I’ve been making my way through Bruce Schneier’s Crypto-Gram newsletter archives, and I came across this excellent summary of how to think about security. He breaks security down into five simple questions that should be asked of a proposed security solution, some obvious, some not so much. In the post 9/11 era, we’re being presented with all sorts of security solutions, and so Shneier’s system can be quite useful in evaluating proposed security systems.
This five-step process works for any security measure, past, present, or future:
1) What problem does it solve?
2) How well does it solve the problem?
3) What new problems does it add?
4) What are the economic and social costs?
5) Given the above, is it worth the costs?
What this process basically does is force you to judge the tradeoffs of a security system. All to often, we either assume a proposed solution doesn’t create problems of its own, or assume that because a proposed solution isn’t a perfect solution, it’s useless. Security is a tradeoff. It doesn’t matter if a proposed security system makes us safe. What matters is that a system is worth the tradeoffs (or price, if you prefer). For instance, in order to make your computer invulnerable to external attacks from the internet, all you need to do is disconnect it from the internet. However, that means you can no longer access the internet! That is the price you pay for a perfectly secure solution to internet attacks. And it doesn’t protect against attacks from those who have physical access to your computer. Also, you presumably want to use the internet, seeing as though you had a connection you wanted to protect. The old saying still holds: A perfectly secure system is a perfectly useless system.

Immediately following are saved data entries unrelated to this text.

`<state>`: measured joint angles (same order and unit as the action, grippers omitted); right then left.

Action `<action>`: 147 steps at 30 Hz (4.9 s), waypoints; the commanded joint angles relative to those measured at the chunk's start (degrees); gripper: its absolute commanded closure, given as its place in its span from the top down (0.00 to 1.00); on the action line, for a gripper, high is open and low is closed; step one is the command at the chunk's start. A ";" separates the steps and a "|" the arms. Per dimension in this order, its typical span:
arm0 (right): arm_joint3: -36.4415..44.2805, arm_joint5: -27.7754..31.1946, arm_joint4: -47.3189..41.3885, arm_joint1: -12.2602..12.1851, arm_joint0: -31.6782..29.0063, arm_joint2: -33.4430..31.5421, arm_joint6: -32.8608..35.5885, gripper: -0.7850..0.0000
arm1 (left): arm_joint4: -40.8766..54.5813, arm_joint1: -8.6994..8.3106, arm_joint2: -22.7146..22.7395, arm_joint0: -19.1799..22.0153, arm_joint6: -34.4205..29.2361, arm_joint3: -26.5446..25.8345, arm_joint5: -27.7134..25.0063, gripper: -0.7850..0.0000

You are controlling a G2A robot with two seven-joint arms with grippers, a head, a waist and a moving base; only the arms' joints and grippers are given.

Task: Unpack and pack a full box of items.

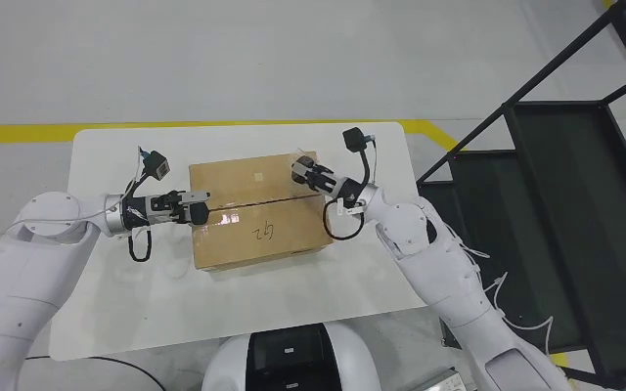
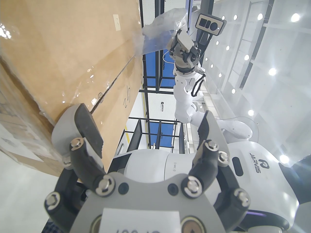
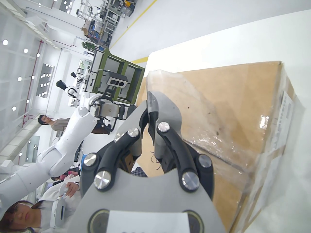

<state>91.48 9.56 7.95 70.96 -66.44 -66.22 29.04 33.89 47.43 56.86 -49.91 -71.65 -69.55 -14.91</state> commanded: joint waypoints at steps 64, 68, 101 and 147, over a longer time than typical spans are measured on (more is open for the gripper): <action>-13.16 -2.62 6.44 4.84 10.36 18.43 0.53 0.00 | 0.00 0.00 0.00 0.00 0.00 0.00 0.00 1.00; -13.31 -3.26 6.33 5.15 10.80 18.71 1.06 0.79 | 0.00 0.00 0.00 0.00 0.00 0.00 0.00 1.00; -12.76 -3.05 3.88 8.14 15.14 22.85 3.08 1.00 | 6.34 -3.97 23.99 -22.05 15.32 -3.00 -3.69 1.00; -34.73 4.57 -8.32 20.91 29.07 30.35 3.87 1.00 | 1.23 -2.56 27.77 -25.32 14.07 -8.44 1.58 1.00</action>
<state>55.75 14.35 -0.75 92.38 -36.80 -34.79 32.69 35.37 44.79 84.98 -75.52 -57.48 -77.74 -13.57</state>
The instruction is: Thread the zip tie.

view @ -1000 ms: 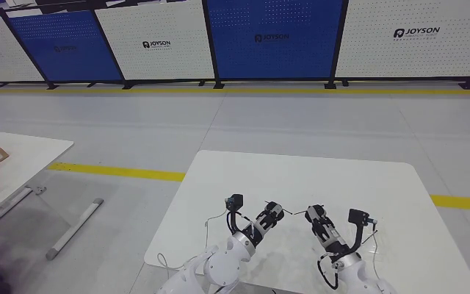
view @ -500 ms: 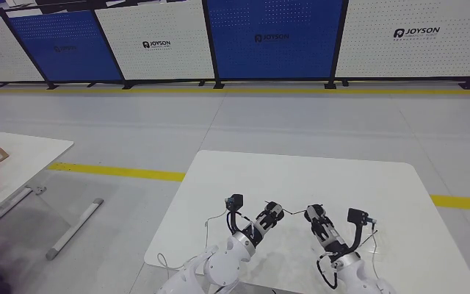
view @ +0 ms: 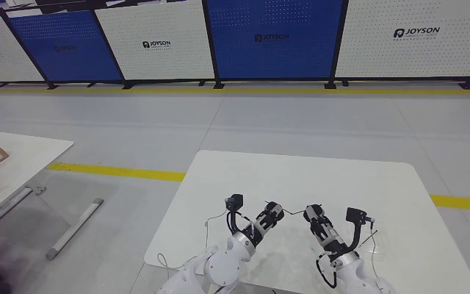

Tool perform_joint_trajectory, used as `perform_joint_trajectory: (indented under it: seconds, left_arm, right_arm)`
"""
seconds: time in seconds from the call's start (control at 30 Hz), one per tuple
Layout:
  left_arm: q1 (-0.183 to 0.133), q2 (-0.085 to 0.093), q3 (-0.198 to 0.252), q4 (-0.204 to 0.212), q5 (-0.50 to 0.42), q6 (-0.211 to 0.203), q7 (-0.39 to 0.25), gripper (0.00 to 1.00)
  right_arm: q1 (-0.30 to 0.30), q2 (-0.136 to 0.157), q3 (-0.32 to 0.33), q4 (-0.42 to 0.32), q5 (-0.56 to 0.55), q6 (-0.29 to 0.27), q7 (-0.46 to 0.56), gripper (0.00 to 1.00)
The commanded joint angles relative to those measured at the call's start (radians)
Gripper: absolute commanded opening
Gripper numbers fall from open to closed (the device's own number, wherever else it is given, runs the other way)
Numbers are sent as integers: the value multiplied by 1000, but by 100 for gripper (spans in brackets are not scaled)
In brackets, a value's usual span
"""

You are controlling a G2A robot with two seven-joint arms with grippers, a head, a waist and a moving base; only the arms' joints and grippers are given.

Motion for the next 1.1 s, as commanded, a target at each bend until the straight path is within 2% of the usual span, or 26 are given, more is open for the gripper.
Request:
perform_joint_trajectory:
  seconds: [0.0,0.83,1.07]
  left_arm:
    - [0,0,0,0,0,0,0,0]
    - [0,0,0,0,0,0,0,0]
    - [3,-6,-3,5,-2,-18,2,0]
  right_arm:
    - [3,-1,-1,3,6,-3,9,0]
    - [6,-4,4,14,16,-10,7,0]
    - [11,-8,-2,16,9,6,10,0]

In the post 9/11 world we’re constantly being bombarded by new security measures, but at the same time, we’re being told that a solution which is not perfect is worthless. It’s rare that a new security measure will provide a clear benefit without causing any problems. It’s all about tradeoffs…
I had intended to apply Schneier’s system to a contemporary security “solution,” but I can’t seem to think of anything at the moment. Perhaps more later. In the mean time, check out Schneier’s recent review of “I am Not a Terrorist” Cards in which he tears apart a proposed security system which sounds interesting on the surface, but makes little sense when you take a closer look (which Scheier does mercilessly).